T-shirt di mio padre: riflessioni sulla festa del papà

La festa del papà torna di nuovo e vengo riportato indietro di 50 anni all'odore dei sigari esausti e delle magliette sudate nel caldo di metà giugno. Discutevamo spesso e rancorosamente di quelle T-shirt, mio ​​padre e io. Prediligeva la varietà di cotone bianco senza maniche, che pensavo fosse ridicola.

"Perché non indossi le magliette giuste?" chiedeva mio padre, con sincero sconcerto. "In estate sarai molto più fresco!"

"Mi piacciono le magliette colorate, con le maniche!" Gli gridavo di rimando. "Lasciami in pace!"

Avevo 14 anni e qualsiasi cosa tranne il figlio che mio padre avrebbe scelto. Era un atleta naturale che non amava niente di meglio che iniziare una partita di softball con i bambini al Kibbe Park, che lo conoscevano semplicemente come "Jake". Gli piaceva cantare insieme a "Dean Martin Sings Parisian", incanalando Groucho Marx ("Odio essere russo, ma io Mos-cow ...") e bevendo un bicchiere freddo di Genesee Beer con qualche fetta di peperoni.

Ero uno studioso nerd, portato a sputare versi di Dylan Thomas e ad ascoltare Simon e Garfunkle, da solo nella mia stanza. Odiavo quasi tutto ciò che riguardava lo sport e, come i miei compagni di classe facevano spesso notare sul diamante del baseball, lanciavo "come una ragazza". Ad un certo livello, probabilmente ho percepito che le discussioni che mio padre e io avevamo riguardo alle magliette riguardavano davvero il tipo di bambino che ero e il tipo che lui voleva che fossi.

Ma quando ho compiuto 15 anni, mio ​​padre e io abbiamo trovato un terreno comune nei morbidi sedili in pelle della nostra Pontiac Bonneville del 1962. Ero ancora troppo giovane per guidare legalmente, ma mio padre e io portavamo la “Bonnie” in campagna e mi lasciava prendere il volante.

All'inizio, mi sarei seduto accartocciato contro di lui al posto di guida - "Nel caso in cui i poliziotti dovessero fermarci!" - con l'alito di cipolla di mio padre caldo dietro il collo. Ma man mano che diventava più sicuro delle mie capacità di guida, mio ​​padre prendeva il sedile del passeggero e mi lasciava guidare da solo. Navigando lungo il catrame caldo e appiccicoso di quelle strade di campagna, con miraggi d'acqua che scintillavano davanti a noi, mio ​​padre e io eravamo quasi in pace, o almeno rispettavamo i termini di una tregua non dichiarata. Potrei lanciare come una ragazza, ma potrei guidare come un uomo. Mio padre sedeva sorridente accanto a me e sembrava quasi orgoglioso.

Due anni dopo, gli fu diagnosticato un cancro renale metastatico. Poiché ero già determinato a diventare un medico, i medici di mio padre mi hanno preso in confidenza e sotto la loro ala protettrice. L'oncologo di Buffalo ha sollevato una fiala di vincristina, mi ha avvicinato e ha detto cupamente: "Tuo padre ha il 30% di possibilità di remissione con questo".

Già negli anni '60, questo tipo di notizie veniva regolarmente nascosto al paziente, in particolare se la famiglia e il medico concordavano che era nel "miglior interesse" del paziente.
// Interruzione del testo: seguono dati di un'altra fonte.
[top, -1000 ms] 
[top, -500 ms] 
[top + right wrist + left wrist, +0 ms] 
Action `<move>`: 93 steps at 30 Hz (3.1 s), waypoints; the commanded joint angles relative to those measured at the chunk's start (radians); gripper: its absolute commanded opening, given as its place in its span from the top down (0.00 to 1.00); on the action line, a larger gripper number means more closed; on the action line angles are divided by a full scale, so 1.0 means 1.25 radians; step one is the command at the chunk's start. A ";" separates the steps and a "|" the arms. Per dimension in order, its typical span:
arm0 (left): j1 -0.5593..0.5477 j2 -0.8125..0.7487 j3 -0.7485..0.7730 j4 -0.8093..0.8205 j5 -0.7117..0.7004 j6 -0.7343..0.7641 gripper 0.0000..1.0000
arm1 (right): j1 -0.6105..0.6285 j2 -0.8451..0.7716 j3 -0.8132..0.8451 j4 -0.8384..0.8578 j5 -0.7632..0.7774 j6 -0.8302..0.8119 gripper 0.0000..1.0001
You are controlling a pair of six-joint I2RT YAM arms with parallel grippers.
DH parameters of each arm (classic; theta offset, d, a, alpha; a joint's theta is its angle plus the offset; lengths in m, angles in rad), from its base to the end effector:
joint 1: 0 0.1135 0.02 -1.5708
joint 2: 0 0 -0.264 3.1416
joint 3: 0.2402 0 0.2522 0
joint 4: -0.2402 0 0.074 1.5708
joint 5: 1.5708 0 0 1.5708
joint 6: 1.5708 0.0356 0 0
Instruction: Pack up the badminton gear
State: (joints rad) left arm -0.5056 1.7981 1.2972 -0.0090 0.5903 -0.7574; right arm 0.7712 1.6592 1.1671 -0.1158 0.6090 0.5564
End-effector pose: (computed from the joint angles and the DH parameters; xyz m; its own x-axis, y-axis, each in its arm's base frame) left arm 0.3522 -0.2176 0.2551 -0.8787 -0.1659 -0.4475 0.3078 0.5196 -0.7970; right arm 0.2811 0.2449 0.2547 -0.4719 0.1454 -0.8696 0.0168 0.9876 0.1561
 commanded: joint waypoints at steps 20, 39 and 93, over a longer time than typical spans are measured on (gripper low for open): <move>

E così, a mio padre è stato detto che aveva una "ciste" sul rene e che poteva essere rimossa chirurgicamente. Mio zio, un rinomato chirurgo, ha effettivamente eseguito l'operazione. "È andata molto bene", ha detto in seguito, "molto, molto pulita." Ma sei mesi dopo mio padre era morto.

Non abbiamo mai risolto la nostra discussione su quale maglietta indossare, e non sono mai diventato il tipo di figlio che gioca a palla e schiaffeggia le spalle che mio padre avrebbe voluto. Ma fino ad oggi, posso sentire il suo respiro sulla nuca, mentre attraversavamo la ruvida libertà della campagna estiva.

In qualche modo, ho mantenuto le parti di mio padre che potevano risiedere comodamente nel cuore del mio poeta. Non sono un fan di Dean Martin, ma Parigi è la mia città preferita. E, come dico spesso a mia moglie quando corro fuori dalla porta, "Tesoro, odio essere russo, ma io sono una mucca!"